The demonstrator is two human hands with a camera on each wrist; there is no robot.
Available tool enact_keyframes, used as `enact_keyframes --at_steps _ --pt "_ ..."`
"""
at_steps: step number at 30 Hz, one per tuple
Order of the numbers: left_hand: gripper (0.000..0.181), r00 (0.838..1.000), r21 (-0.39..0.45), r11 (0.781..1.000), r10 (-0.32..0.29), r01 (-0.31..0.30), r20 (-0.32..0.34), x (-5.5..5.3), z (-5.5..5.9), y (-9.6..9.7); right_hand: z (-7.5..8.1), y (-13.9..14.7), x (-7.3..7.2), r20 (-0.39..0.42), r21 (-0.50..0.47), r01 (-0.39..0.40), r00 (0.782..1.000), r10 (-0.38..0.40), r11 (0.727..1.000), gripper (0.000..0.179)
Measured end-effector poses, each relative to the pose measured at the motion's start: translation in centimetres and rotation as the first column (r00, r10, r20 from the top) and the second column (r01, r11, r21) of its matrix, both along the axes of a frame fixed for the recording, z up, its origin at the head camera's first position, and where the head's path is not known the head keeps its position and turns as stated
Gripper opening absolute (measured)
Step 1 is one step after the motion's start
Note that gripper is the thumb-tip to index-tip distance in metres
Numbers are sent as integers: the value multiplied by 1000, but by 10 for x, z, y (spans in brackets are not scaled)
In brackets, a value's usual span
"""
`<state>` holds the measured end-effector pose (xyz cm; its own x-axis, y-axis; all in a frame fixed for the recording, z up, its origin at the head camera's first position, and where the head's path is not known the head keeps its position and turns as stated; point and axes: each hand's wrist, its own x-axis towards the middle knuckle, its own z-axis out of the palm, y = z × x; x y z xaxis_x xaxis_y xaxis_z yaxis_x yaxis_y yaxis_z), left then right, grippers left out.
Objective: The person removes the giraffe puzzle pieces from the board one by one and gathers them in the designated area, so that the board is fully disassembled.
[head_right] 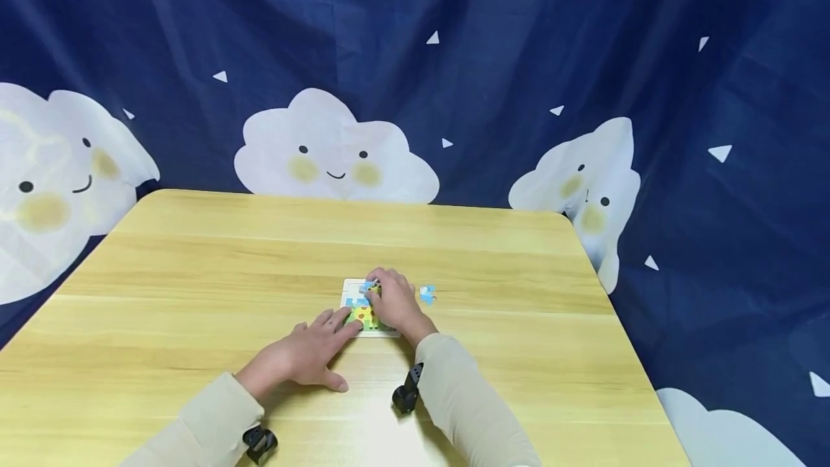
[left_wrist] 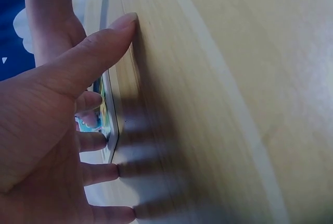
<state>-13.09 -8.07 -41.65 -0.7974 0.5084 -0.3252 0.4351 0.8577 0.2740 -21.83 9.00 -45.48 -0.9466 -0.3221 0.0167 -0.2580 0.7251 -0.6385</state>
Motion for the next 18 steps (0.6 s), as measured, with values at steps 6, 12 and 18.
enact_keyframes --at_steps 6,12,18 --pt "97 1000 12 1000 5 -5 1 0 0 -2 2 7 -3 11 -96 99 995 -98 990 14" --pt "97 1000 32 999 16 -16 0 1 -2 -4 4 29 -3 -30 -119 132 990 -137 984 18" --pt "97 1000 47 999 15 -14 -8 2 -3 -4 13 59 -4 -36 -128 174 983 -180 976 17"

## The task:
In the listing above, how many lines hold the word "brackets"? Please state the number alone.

## Task result:
2